Did the book include all of the same images?

I’ve added 11 more pictures. I could probably do a whole other book because I have boxes of material on this project that I want to go through and see what I’ve missed.

And how does the book relate to the shows?

It’s the first time that some of those prints have been made. Because, for the original show I had at Castelli Graphics in 1981, we only had 30 prints, and there are 76 in this show. They’re all in the book.

Tell me how you went about the project.

I had been to India many times before. I had been to Falkland Road years before, but I didn’t actually make my contact with the women until I did the pictures. The reason I picked this place is that—I’m sure it’s changed now—at that particular time, the street was governed by women, so I didn’t have to deal with pimps. If I’d had to deal with them, I think it would have been much harder to gain access.
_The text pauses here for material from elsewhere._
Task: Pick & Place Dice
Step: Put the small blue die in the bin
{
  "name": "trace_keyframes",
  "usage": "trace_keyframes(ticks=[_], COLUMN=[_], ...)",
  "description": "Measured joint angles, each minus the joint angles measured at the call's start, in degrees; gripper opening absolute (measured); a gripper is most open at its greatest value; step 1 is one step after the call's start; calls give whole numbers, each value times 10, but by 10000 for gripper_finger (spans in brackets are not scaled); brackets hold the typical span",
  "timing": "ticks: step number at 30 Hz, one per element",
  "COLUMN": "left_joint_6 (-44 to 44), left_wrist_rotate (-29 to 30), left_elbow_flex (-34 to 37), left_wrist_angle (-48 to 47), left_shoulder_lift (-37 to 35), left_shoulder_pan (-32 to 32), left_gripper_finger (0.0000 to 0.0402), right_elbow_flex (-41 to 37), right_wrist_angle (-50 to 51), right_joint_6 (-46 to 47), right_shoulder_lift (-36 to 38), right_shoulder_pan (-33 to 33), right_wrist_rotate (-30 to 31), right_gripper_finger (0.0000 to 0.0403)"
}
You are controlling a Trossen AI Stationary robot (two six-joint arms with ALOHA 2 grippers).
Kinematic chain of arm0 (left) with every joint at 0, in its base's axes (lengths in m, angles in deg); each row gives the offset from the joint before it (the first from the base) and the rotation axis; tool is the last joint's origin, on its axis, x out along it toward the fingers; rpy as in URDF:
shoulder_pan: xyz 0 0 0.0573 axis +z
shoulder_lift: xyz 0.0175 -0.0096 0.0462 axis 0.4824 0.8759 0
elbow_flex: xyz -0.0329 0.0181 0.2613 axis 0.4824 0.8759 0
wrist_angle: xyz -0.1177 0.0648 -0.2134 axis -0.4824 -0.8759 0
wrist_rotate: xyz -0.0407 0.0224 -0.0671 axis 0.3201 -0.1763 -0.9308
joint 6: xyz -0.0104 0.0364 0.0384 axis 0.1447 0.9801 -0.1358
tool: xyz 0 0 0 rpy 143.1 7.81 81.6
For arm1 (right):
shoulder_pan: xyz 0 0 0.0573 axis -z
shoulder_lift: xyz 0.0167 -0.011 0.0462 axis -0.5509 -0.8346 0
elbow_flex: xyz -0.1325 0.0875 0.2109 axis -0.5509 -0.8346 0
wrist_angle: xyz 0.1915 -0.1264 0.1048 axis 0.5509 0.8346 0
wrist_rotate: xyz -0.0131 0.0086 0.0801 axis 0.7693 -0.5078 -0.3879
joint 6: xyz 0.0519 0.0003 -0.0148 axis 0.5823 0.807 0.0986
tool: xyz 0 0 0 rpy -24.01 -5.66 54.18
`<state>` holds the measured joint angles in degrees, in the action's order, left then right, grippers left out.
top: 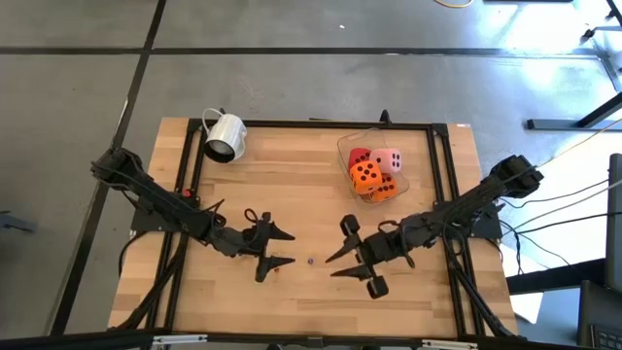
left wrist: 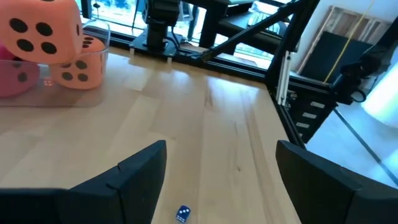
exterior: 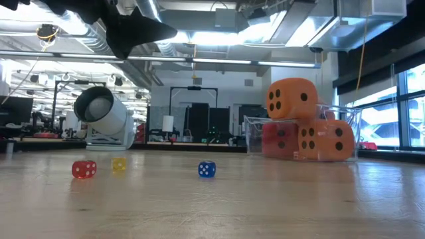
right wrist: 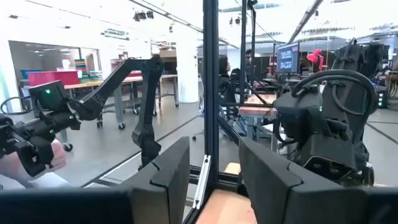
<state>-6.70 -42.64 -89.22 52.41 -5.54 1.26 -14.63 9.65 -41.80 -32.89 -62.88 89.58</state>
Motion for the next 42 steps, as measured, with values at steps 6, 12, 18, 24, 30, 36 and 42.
trace_keyframes(ticks=[6, 12, 18, 24, 30, 36, 42], left_joint_6=[31, 66, 162, 244, 238, 221, 214], left_wrist_rotate=[-1, -14, -32, -60, -36, -13, -15], left_elbow_flex=[0, 0, 0, 0, 0, 0, 0], left_wrist_angle=[0, -3, 0, -5, -87, -122, -121], left_shoulder_lift=[0, 0, -10, -48, -80, -84, -82], left_shoulder_pan=[-1, -1, -1, -1, -1, -1, -1], left_gripper_finger=[294, 294, 294, 294, 294, 294, 294], right_elbow_flex=[27, 113, 193, 225, 220, 202, 201], right_wrist_angle=[-1, 112, 260, 364, 457, 475, 473], right_joint_6=[27, 46, 98, 173, 283, 343, 339], right_shoulder_lift=[-38, -113, -172, -186, -191, -225, -279], right_shoulder_pan=[0, 0, 0, -2, -12, -15, -5], right_wrist_rotate=[-4, 13, 80, 133, 195, 215, 231], right_gripper_finger=[139, 139, 139, 139, 139, 139, 139])
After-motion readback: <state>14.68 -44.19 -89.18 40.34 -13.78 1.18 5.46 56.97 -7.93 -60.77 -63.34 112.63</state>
Did you find it easy to have the women accept you?

It took a while. But I knew I had to do it, and, anyway, I’d had the strangest experience: Before I left for Bombay, I had a dream—one of those outrageous dreams—about what it was going to be like, and some of the things in the dream came true, and that gave me a certain confidence that I would be able to do it and be accepted. And I was. Some of the things in the dream came true.

They are certainly very powerful pictures. They make India look the heartbreaking place that people often say it is.

I don’t consider India a heartbreaking place. It’s a beautiful country. Every place has it’s own sense of heartbreak. America can be heartbreaking, too. When I did this work the idea wasn’t to show how Indian prostitutes live and work, it’s about prostitution in general. It’s about women who sell their bodies.

I found some of them quite harrowing.

Don’t you find it more harrowing looking at pictures of people severely injured from the war in Iraq? The women are survivors. A lot of them come from extreme poverty, and they’re sold into this work by their families and they survive. These are pictures about a way of life and about survival. I found the women very beautiful. For many of these women, this is a better life than they might have had otherwise. Because of the dowry system, it’s very difficult in India. Even if they are very poor, families have to give a dowry for the female children. Therefore, boys are more valued than girls. For many of these women, this is better than being destitute or on the street.

Certainly the exhibition has had an excellent response.

It’s had a very good response. People are moved by the subject and by the beauty of the prints. Because they’re shot in Chrome and printed in Cibachrome, people are blown over by the quality of the prints and how vibrant the color is. Some of this film doesn’t even exist any more.